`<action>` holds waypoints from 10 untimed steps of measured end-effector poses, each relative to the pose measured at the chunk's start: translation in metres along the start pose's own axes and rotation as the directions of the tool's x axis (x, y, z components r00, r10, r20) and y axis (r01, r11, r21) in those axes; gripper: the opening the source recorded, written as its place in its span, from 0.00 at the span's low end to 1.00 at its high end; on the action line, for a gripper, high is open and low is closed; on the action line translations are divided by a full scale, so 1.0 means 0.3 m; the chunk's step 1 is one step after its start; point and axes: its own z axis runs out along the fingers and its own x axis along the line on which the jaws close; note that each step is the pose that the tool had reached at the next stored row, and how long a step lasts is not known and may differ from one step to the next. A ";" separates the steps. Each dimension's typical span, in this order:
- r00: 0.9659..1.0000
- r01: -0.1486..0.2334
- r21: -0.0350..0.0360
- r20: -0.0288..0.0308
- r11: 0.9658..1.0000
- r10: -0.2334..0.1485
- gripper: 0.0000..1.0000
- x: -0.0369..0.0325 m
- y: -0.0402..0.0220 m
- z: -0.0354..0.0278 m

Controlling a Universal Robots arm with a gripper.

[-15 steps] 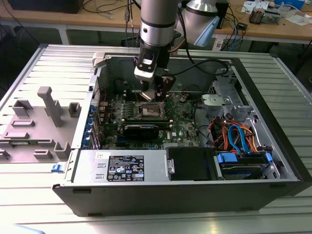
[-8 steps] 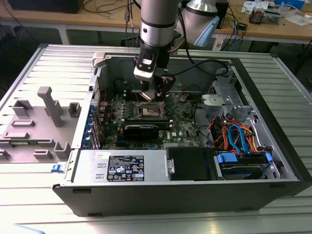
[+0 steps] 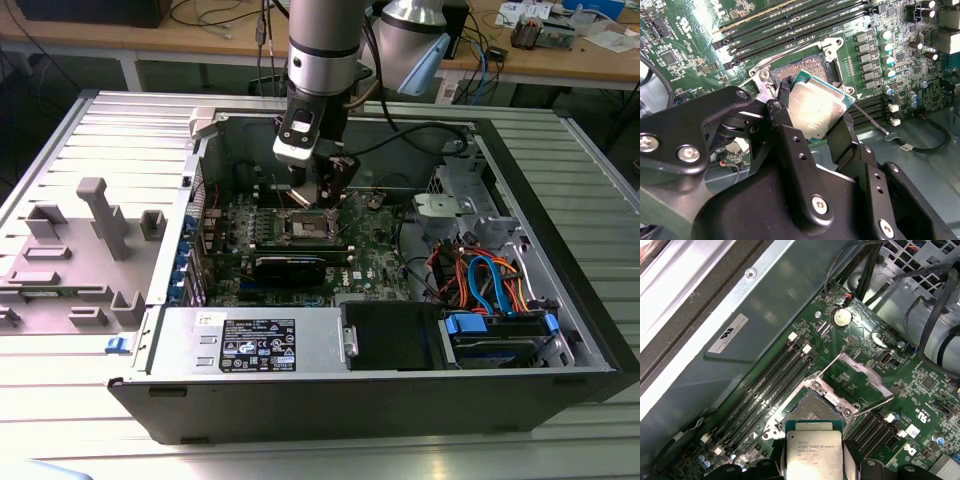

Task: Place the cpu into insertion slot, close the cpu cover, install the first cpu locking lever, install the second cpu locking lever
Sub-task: 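Place the cpu into insertion slot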

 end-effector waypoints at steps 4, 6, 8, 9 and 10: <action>1.000 -0.007 0.000 0.000 1.000 0.007 0.55 0.000 0.000 0.000; 1.000 -0.010 0.000 0.000 1.000 0.010 0.55 0.000 0.000 0.001; 1.000 -0.014 0.000 0.000 1.000 0.014 0.55 0.000 0.000 0.001; 1.000 -0.016 0.000 0.000 1.000 0.016 0.55 0.000 0.000 0.001; 1.000 -0.018 0.000 0.000 1.000 0.018 0.55 0.000 0.000 0.001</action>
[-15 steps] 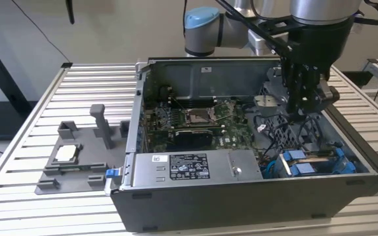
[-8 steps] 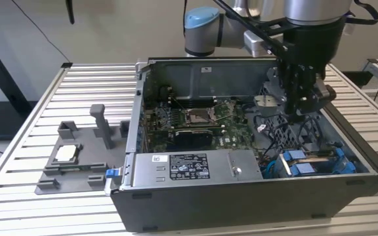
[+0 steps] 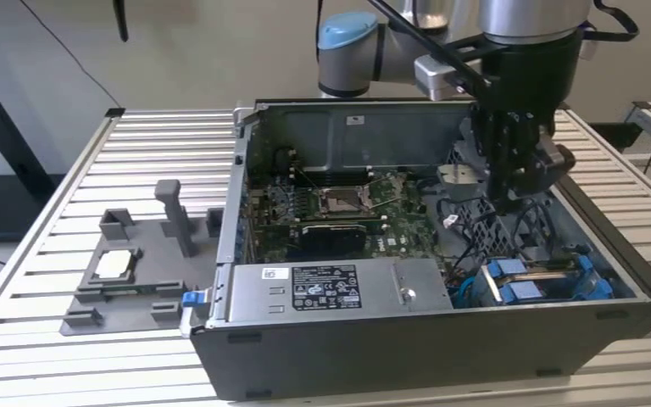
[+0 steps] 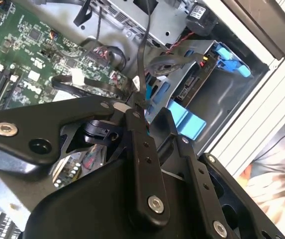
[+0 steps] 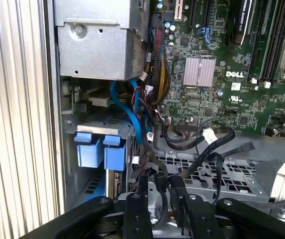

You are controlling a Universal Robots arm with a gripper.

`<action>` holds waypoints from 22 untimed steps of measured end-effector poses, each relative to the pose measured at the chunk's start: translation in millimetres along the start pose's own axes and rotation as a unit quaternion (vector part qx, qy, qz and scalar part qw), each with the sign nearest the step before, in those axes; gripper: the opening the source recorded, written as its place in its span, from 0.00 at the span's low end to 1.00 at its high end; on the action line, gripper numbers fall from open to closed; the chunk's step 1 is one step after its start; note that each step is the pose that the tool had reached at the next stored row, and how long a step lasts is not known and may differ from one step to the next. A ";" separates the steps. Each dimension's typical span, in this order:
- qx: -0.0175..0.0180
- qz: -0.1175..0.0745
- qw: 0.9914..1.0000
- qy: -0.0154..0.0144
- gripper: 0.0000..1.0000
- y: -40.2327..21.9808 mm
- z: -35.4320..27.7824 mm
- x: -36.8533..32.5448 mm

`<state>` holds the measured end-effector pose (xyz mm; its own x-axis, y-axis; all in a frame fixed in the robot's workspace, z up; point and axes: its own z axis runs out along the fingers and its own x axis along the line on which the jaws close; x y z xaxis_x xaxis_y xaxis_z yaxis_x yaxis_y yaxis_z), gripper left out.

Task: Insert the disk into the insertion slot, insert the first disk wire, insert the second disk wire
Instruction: 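Insert the second disk wire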

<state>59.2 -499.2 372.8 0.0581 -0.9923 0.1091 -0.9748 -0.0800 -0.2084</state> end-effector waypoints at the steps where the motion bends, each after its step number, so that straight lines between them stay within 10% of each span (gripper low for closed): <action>1: 0.000 -0.002 1.000 0.002 0.33 0.6 0.4 -1.3; 5: 0.002 -0.011 1.000 0.010 0.33 3.0 1.6 -7.1; 15: 0.002 -0.012 1.000 0.012 0.33 4.9 1.3 -9.3; 22: 0.002 -0.012 1.000 0.013 0.16 4.9 1.2 -9.4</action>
<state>54.1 -490.4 369.5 0.0766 -0.9872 0.1399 -0.9721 -0.1051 -0.2097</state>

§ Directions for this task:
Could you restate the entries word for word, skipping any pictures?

§ Response box:
`<action>` holds waypoints from 10 untimed steps of measured end-effector poses, each relative to the pose measured at the chunk's start: translation in metres along the start pose's own axes and rotation as the directions of the tool's x axis (x, y, z components r00, r10, r20) and y axis (r01, r11, r21) in those axes; gripper: the opening the source recorded, written as its place in its span, from 0.00 at the span's low end to 1.00 at its high end; on the action line, for a gripper, high is open and low is closed; on the action line translations are divided by a full scale, so 1.0 means 0.3 m; the chunk's step 1 is one step after its start; point and axes: its own z axis runs out along the fingers and its own x axis along the line on which the jaws close; note that each step is the pose that the tool had reached at the next stored row, and how long a step lasts is not known and may differ from one step to the next. A ";" separates the steps. Each dimension's typical span, in this order:
- r00: 0.9659..1.0000
- r01: -0.1486..0.2334
- r21: -0.0350..0.0360
- r20: -0.0288..0.0308
- r11: 0.9658..1.0000
- r10: -0.2334..0.1485
- gripper: 0.0000..1.0000
- x: -0.0369..0.0325 m
- y: -0.0402..0.0220 m
- z: -0.0354..0.0278 m

Controlling a Universal Robots arm with a gripper.

[-15 steps] 
[-8 steps] 
[+0 steps] 

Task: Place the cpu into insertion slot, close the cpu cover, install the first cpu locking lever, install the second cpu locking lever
Sub-task: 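Place the cpu into insertion slot
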
 end-effector waypoints at steps 4, 6, 8, 9 and 10: <action>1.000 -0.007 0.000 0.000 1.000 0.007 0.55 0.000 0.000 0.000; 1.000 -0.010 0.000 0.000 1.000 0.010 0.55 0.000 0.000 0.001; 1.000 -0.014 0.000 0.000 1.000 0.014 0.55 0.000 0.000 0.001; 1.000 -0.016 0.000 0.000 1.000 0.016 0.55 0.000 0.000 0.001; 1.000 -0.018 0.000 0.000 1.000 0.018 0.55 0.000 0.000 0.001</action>
[-15 steps] 
[-8 steps] 
[+0 steps] 
[+0 steps] 
[+0 steps] 

You are controlling a Universal Robots arm with a gripper.

`<action>` holds waypoints from 22 untimed steps of measured end-effector poses, each relative to the pose measured at the chunk's start: translation in millimetres along the start pose's own axes and rotation as a unit quaternion (vector part qx, qy, qz and scalar part qw), each with the sign nearest the step before, in those axes; gripper: the opening the source recorded, written as its place in its span, from 0.00 at the span's low end to 1.00 at its high end; on the action line, gripper numbers fall from open to closed; the chunk's step 1 is one step after its start; note that each step is the pose that the tool had reached at the next stored row, and how long a step lasts is not known and may differ from one step to the next. A ";" separates the steps. Each dimension's typical span, in this order:
- qx: -0.0175..0.0180
- qz: -0.1175..0.0745
- qw: 0.9914..1.0000
- qy: -0.0154..0.0144
- gripper: 0.0000..1.0000
- y: -40.2327..21.9808 mm
- z: -35.4320..27.7824 mm
- x: -36.8533..32.5448 mm

`<state>` holds the measured end-effector pose (xyz mm; its own x-axis, y-axis; all in a frame fixed in the robot's workspace, z up; point and axes: its own z axis runs out along the fingers and its own x axis along the line on which the jaws close; x y z xaxis_x xaxis_y xaxis_z yaxis_x yaxis_y yaxis_z), gripper left out.

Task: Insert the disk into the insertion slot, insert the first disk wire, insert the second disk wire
Instruction: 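Insert the second disk wire
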
<state>59.2 -499.2 372.8 0.0581 -0.9923 0.1091 -0.9748 -0.0800 -0.2084</state> end-effector waypoints at the steps where the motion bends, each after its step number, so that straight lines between them stay within 10% of each span (gripper low for closed): <action>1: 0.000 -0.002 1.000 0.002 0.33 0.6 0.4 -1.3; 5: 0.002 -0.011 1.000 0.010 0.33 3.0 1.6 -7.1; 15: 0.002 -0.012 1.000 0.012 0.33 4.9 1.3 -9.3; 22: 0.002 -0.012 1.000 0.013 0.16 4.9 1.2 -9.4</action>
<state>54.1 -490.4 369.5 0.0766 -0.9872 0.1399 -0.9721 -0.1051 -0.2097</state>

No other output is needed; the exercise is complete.